Central Core Disease (CCD) is a congenital myopathy first described by Shy and Magee in 1956, characterised histologically by well-demarcated central regions within skeletal muscle fibres lacking oxidative enzyme activity, termed “central cores”.1 CCD is most commonly caused by mutations in the RYR1 gene, which encodes the skeletal muscle ryanodine receptor, a critical calcium release channel for excitation–contraction coupling.2 Clinically, CCD presents with a spectrum of severity, from mild proximal muscle weakness to more pronounced neonatal hypotonia, delayed motor milestones, and persistent gait abnormalities.3

While muscle weakness in CCD is often static or only slowly progressive, orthopaedic manifestations — particularly scoliosis, developmental dysplasia of the hip (DDH), and generalised joint laxity — can significantly impact mobility, posture, and long-term independence.4,5 These musculoskeletal complications frequently emerge or worsen during growth spurts, meaning early recognition and surveillance are vital to optimal outcomes. The orthopaedic challenges in CCD arise from the interplay between hypotonia, reduced muscle bulk, and ligamentous laxity, leading to abnormal mechanical forces across developing joints and the spine.6

Pathophysiology and Musculoskeletal Impact of CCD

Mutations in RYR1 disrupt calcium homeostasis in skeletal muscle, reducing contractile efficiency.2,7 In CCD, type I muscle fibres are often hypotrophic, with reduced oxidative capacity in the central core regions.7 The resulting proximal muscle weakness is most pronounced in the hip and shoulder girdles, impairing dynamic joint stabilisation.
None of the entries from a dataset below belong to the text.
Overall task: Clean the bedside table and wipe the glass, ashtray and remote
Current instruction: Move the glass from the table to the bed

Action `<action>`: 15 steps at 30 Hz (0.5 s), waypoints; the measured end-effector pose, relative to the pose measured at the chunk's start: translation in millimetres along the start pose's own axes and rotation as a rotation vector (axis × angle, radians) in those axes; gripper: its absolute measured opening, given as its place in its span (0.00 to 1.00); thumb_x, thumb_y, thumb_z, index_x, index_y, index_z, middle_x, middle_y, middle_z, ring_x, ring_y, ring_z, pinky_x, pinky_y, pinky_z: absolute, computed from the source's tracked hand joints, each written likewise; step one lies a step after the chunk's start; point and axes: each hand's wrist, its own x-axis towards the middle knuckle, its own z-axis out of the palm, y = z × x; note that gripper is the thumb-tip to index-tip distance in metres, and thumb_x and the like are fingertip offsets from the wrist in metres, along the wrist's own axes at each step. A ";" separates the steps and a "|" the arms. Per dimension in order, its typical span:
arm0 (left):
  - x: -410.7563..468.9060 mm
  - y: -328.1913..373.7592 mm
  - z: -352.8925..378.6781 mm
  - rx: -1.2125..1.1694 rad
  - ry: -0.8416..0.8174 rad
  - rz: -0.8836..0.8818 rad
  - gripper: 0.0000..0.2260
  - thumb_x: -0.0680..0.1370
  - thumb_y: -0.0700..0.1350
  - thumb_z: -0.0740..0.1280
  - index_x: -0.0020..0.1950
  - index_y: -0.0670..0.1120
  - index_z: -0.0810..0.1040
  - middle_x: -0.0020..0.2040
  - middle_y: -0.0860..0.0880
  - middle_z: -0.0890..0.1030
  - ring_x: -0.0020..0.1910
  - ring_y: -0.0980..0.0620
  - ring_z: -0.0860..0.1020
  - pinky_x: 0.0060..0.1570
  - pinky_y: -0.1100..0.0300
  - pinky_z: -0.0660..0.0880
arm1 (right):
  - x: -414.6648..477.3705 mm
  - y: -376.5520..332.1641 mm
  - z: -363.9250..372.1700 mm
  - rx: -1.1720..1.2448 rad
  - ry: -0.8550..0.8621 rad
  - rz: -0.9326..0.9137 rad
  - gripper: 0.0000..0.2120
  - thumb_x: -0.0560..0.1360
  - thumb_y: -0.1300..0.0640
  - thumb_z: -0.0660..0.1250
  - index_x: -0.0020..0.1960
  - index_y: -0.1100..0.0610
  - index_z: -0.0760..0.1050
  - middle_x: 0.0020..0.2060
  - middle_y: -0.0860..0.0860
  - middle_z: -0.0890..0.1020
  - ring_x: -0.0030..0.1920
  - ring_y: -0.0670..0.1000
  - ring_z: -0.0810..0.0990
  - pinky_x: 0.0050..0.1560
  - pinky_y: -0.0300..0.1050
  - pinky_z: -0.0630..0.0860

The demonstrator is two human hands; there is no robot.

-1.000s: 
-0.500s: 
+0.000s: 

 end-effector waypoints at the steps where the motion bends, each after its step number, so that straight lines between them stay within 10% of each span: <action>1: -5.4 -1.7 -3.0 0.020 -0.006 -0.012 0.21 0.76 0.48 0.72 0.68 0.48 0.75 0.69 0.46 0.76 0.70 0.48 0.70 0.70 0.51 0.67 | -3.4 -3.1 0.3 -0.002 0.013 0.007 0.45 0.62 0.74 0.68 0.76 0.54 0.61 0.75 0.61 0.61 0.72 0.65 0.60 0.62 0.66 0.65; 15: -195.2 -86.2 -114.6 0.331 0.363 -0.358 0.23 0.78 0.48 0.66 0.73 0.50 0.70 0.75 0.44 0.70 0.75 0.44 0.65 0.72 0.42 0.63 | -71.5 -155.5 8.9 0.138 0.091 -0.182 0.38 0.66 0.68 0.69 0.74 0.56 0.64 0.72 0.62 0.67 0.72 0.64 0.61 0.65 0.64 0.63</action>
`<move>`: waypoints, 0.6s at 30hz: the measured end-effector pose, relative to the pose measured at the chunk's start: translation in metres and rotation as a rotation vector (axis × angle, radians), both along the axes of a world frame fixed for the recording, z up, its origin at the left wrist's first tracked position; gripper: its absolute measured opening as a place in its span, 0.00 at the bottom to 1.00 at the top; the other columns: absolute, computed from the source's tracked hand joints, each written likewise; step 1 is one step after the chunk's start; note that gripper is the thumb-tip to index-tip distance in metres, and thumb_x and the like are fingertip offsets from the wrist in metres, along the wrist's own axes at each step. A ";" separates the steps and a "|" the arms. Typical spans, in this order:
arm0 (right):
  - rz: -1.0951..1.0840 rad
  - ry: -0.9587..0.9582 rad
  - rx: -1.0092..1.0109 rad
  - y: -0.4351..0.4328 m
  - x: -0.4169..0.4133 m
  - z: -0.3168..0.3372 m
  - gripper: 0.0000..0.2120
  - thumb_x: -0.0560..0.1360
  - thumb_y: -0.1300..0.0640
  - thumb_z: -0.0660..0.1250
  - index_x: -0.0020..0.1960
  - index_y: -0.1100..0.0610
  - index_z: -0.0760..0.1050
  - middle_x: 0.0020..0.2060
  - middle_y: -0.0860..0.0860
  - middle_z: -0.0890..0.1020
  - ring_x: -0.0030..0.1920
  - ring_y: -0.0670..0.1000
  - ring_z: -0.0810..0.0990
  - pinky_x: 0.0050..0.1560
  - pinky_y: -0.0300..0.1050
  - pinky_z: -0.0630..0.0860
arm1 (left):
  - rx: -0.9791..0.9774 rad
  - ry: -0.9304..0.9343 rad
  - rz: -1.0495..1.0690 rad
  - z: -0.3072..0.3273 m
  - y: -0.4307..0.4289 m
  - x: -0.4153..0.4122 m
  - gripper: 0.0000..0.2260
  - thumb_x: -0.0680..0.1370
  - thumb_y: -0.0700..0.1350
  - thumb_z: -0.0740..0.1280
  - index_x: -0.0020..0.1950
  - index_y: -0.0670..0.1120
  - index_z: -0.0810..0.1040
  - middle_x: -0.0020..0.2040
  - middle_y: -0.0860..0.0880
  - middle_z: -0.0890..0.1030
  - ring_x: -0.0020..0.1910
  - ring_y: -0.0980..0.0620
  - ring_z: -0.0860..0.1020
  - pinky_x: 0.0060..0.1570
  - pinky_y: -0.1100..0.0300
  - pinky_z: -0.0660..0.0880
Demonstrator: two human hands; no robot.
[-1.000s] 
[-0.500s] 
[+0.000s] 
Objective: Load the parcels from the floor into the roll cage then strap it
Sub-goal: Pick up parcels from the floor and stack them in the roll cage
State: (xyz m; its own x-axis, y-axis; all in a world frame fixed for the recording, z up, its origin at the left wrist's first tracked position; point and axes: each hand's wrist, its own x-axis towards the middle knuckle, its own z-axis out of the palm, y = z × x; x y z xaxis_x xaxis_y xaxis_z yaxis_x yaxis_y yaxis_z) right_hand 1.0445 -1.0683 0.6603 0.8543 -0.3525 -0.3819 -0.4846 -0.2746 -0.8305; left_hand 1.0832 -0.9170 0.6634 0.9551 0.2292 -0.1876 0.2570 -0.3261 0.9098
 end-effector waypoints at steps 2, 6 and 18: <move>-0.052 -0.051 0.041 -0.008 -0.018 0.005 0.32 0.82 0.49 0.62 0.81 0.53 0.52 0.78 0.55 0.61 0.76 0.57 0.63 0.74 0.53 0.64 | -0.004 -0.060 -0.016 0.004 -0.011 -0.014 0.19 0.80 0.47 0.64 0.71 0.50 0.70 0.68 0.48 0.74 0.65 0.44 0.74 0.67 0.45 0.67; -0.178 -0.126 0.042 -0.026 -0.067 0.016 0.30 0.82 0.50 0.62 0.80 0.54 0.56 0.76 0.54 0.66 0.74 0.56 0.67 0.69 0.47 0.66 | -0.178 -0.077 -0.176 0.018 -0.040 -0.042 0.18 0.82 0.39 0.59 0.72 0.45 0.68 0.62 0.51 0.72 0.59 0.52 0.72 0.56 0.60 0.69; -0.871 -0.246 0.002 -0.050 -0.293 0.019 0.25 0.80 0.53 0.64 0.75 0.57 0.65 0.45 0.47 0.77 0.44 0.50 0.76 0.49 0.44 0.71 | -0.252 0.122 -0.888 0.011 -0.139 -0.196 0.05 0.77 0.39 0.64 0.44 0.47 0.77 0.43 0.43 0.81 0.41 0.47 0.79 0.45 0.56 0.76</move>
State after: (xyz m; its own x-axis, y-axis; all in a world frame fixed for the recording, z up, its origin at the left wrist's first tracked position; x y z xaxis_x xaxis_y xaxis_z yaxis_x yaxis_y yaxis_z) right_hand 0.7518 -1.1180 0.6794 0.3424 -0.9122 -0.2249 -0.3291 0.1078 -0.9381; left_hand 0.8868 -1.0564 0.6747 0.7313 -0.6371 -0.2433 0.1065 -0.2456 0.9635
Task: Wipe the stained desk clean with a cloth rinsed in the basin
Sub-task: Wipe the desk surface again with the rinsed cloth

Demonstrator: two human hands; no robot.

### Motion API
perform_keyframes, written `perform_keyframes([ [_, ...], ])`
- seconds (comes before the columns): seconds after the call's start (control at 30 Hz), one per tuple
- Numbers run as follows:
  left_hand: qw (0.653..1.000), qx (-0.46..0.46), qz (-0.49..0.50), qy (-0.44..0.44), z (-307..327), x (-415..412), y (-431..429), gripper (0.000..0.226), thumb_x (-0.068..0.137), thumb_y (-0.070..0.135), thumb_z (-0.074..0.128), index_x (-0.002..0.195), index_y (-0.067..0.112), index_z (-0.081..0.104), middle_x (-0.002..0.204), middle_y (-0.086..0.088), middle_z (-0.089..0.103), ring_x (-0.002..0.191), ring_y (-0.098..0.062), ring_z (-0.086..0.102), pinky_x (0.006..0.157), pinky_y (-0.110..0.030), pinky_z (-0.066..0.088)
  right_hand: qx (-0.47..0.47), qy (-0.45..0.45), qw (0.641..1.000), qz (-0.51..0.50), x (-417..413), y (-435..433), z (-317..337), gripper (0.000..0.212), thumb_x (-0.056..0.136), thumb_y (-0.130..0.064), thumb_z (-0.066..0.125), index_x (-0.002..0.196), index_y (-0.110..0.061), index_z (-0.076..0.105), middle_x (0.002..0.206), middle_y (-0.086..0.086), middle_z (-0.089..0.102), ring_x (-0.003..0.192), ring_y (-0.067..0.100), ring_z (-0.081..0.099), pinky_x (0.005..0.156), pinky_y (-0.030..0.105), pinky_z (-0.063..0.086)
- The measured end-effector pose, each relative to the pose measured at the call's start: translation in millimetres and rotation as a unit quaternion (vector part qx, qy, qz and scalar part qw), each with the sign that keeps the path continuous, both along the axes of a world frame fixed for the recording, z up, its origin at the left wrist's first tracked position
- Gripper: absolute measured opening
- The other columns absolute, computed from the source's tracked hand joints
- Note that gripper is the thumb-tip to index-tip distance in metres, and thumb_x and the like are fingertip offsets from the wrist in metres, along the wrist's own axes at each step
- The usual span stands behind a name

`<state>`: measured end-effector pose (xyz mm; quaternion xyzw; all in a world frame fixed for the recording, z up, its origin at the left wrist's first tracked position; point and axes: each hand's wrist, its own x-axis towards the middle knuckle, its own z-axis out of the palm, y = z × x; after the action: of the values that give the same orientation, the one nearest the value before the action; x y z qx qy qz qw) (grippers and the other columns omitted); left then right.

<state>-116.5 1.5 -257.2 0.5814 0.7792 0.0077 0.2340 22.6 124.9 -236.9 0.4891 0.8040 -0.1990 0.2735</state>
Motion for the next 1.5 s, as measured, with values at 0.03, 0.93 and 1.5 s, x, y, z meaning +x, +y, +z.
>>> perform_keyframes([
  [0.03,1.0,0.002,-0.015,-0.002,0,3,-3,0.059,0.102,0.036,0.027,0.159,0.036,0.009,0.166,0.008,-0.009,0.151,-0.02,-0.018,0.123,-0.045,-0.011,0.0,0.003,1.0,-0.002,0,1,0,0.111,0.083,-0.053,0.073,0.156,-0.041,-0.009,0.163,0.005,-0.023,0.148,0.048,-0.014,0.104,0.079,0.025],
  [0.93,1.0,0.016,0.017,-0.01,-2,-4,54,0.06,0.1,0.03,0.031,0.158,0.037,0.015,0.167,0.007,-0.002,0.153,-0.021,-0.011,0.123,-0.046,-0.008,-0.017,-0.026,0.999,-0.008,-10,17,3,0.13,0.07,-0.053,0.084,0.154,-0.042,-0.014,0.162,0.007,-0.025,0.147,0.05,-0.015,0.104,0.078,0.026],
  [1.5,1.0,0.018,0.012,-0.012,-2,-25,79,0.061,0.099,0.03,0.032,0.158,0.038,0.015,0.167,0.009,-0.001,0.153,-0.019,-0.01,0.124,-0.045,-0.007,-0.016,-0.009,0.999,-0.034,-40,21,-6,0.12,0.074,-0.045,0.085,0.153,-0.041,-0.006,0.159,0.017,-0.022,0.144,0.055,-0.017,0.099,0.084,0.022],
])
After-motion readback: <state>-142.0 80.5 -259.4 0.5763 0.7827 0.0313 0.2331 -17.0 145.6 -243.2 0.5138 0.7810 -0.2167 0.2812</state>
Ligamentous laxity, which may be intrinsic or secondary to reduced muscle tone, further destabilises joints.8 In weight-bearing joints, such as the hips, this combination increases the risk of subluxation and dysplasia during skeletal development. Similarly, reduced axial muscle tone impairs spinal stability, predisposing to scoliosis.9 The orthopaedic problems in CCD are therefore not purely secondary to weakness; they reflect an ongoing biomechanical imbalance between passive structures (ligaments, capsules) and active muscle control. Over time, static postural deviations become structural deformities, often requiring surgical intervention.

Scoliosis in CCD

Scoliosis, defined as a lateral curvature of the spine exceeding 10 degrees Cobb angle, is one of the most common orthopaedic complications in neuromuscular disorders, including CCD.10 Reported prevalence in CCD ranges from 15% to over 40%, with progression risk highest during rapid skeletal growth.3,9 The pathogenesis involves asymmetric muscle weakness in the trunk and paraspinal muscles, leading to loss of spinal alignment control.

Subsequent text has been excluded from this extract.